▶ _Problem description_
An exact transcription of the lines below, from the first through the one containing "Pixel to pixel: straight-line", is the only output wanted.

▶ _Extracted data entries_
::::

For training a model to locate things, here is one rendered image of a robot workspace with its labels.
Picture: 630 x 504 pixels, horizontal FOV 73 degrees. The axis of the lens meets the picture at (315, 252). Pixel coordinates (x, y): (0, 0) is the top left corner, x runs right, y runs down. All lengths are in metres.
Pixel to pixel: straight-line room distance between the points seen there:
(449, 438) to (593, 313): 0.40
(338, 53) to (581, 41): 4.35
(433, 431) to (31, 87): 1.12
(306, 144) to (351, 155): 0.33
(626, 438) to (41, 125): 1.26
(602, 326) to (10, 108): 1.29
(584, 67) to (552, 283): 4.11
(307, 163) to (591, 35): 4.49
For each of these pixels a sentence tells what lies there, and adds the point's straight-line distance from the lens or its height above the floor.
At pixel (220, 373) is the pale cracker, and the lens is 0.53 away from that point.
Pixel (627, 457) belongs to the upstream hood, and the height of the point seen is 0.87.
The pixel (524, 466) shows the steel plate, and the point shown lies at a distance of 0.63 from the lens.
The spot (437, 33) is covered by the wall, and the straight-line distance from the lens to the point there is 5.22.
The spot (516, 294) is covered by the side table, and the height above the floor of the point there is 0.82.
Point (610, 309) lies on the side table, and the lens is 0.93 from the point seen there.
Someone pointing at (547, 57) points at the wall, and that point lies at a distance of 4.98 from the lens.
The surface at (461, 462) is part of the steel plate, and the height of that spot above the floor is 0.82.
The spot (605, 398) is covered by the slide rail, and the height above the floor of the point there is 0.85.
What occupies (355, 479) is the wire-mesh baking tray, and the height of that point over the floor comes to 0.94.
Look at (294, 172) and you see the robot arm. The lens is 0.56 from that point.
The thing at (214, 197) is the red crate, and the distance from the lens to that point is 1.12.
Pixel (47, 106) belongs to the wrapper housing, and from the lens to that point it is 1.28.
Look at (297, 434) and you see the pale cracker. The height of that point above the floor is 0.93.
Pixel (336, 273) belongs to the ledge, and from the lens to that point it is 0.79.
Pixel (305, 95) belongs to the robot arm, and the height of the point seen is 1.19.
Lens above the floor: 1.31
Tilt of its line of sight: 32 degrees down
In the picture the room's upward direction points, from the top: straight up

::::

▶ _Solution for this problem_
For training a model to locate things, here is one rendered image of a robot workspace with its labels.
Picture: 630 x 504 pixels, horizontal FOV 73 degrees. The axis of the lens meets the picture at (315, 252). Pixel coordinates (x, y): (0, 0) is the top left corner, x runs right, y runs down. All lengths are in metres.
Pixel to pixel: straight-line room distance between the points seen there:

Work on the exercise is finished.